Conséquence du réchauffement climatique, une partie des cigognes blanches ne migre plus pendant l’hiver. À Strasbourg comme dans le reste de l’Europe, l’oiseau pioche dans les déchets alimentaires des centres de tri ou de transformation pour se nourrir en période de grand froid.

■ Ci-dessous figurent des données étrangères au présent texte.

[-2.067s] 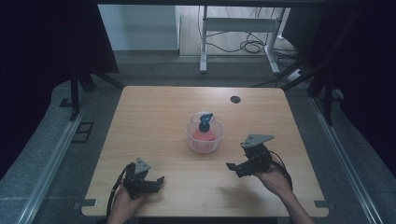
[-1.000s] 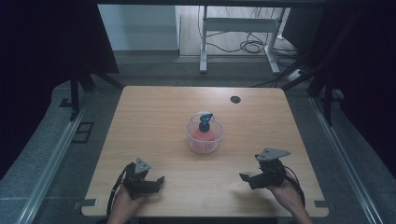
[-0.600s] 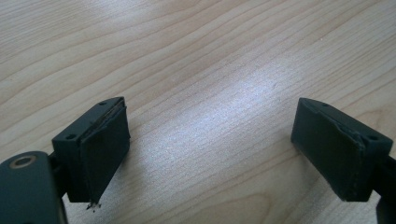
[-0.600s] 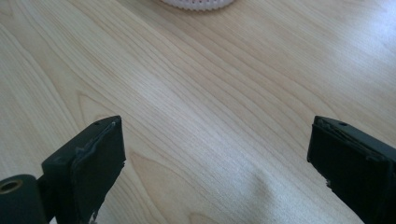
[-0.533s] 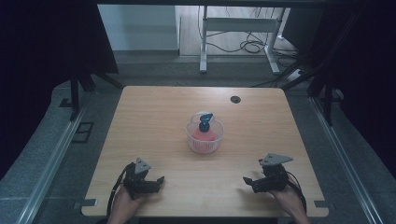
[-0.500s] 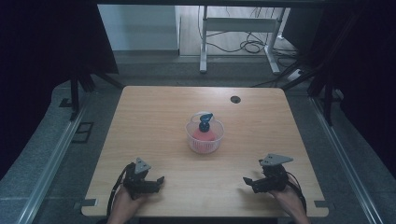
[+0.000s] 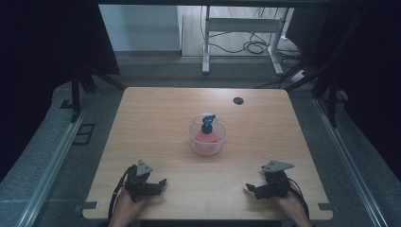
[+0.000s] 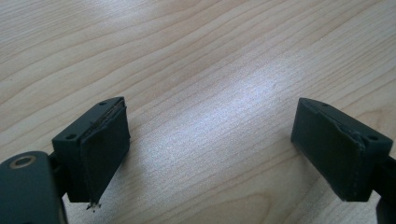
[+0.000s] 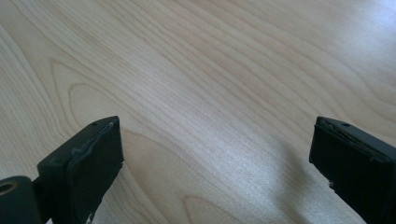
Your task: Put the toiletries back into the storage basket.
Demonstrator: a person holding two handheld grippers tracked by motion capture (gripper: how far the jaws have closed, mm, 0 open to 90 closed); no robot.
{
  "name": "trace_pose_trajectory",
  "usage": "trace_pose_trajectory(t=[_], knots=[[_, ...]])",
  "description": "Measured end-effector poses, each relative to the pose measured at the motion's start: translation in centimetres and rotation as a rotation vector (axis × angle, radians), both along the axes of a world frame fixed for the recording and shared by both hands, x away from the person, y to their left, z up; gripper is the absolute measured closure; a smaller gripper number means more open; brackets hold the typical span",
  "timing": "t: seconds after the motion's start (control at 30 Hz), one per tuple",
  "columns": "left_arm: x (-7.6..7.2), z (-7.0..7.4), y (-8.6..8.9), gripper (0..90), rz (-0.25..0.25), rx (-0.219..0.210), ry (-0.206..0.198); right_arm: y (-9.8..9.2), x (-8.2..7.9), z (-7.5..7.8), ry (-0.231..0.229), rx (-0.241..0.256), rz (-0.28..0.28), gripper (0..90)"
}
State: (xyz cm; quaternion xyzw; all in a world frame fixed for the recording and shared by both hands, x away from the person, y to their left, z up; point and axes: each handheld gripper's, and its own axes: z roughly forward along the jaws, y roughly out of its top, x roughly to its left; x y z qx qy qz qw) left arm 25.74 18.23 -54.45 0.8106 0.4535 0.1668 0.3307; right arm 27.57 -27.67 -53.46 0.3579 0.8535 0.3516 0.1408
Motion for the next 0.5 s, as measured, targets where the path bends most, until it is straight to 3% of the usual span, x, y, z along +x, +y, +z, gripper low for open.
trace_pose_trajectory(t=[0.2, 0.5], knots=[[-0.01, 0.00, -0.01, 11.4, 0.001, 0.000, 0.001, 0.10, -0.11, -0.81, -0.004, -0.009, 0.003, 0.0], [0.00, -0.01, -0.02, 11.3, 0.000, -0.001, 0.000, 0.14, -0.19, -0.87, -0.010, -0.012, -0.001, 0.0]])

Une dizaine de cigognes peuplent le parc de l’Orangerie de Strasbourg, en ce début de mois de février. Photo François Bertrand
Le thermomètre affiche des valeurs négatives, ce mercredi 5 février à Strasbourg. Pour s’offrir une promenade dans la capitale alsacienne, il valait donc mieux sortir l’attirail d’hiver. Nichées fièrement aux sommets des arbres du parc de l’Orangerie, les cigognes, elles, n’ont que leurs plumes pour affronter les températures glaciales. Certaines reviennent d’une virée au cœur de l’air chaud de la péninsule ibérique ou du Maghreb. D’autres ont passé l’hiver en Alsace.
À cause du réchauffement climatique, l’épisode de migration des cigognes blanches se raccourcit d’année en année. "En théorie, elles partent de septembre à mars, mais depuis deux, trois ans, c’est plutôt d’octobre à janvier", explique Dominique Klein, ornithologue lorrain, avant d’ajouter que 30 % de la population de l’espèce est devenue sédentaire.
"Elles sont partisanes du moindre effort"
En plus de la hausse globale des températures, un autre facteur vient expliquer la baisse de la mobilité des cigognes. L’oiseau quitte moins l’Europe pour le froid que pour dégoter de la nourriture. Leurs proies invisibilisées par le gel en hiver, les cigognes trouvent leur bonheur dans les zones industrielles.
"Elles ont bien compris qu’il y avait des centres d’enfouissement alimentaires partout. Elles sont partisanes du moindre effort. Nous aussi, les humains, quand on trouve un magasin à 2 km, on n’a pas besoin d’aller plus loin", compare Dominique Klein. À Strasbourg, les cigognes envahissent le Port du Rhin. "On en a une cinquantaine par jour d’habitude, un peu moins en hiver. Elles viennent piocher dans les tas de déchets ménagers, au sein desquels il y a une forte présence de restes alimentaires", explique un employé de Sardi, entreprise spécialisée dans la collecte, le recyclage et la valorisation des déchets.
Des modifications alimentaires à risque
Le volatile a aussi été aperçu dans le secteur du côté de Suez Organique. Le centre de méthanisation d’aliments, qui réalise des travaux d’extension sur son hangar, a couvert ses bennes à déchets d’une tente bâchée. "Il y a des produits invendus, et dont certains n’ont pas passé le contrôle qualité. Pas de quoi fournir un restaurant cinq étoiles aux cigognes", blague Catherine Millot, salariée de l’agence.
La nourriture périmée ne fait pourtant pas partie du régime alimentaire originel de l’oiseau totem de l’Alsace. L’espèce, dont la Ligue pour la protection des oiseaux dénombrait 5 000 couples en 2024, consomme habituellement des petits mammifères, mais surtout des batraciens et des lombrics. "Les cigognes ont une très bonne vue. Mais dans un centre d’enfouissement, elles confondent souvent les vers de terre et les élastiques, témoigne Dominique Klein. Si elles en mangent en trop grande quantité, elles sont incapables de les régurgiter et elles meurent."
Malgré les risques, la présence de cigognes s’intensifie autour des décharges sauvages à ciel ouvert. En Alsace, d’après les résultats d’une enquête participative réalisée par France Info, il en existait huit en 2019.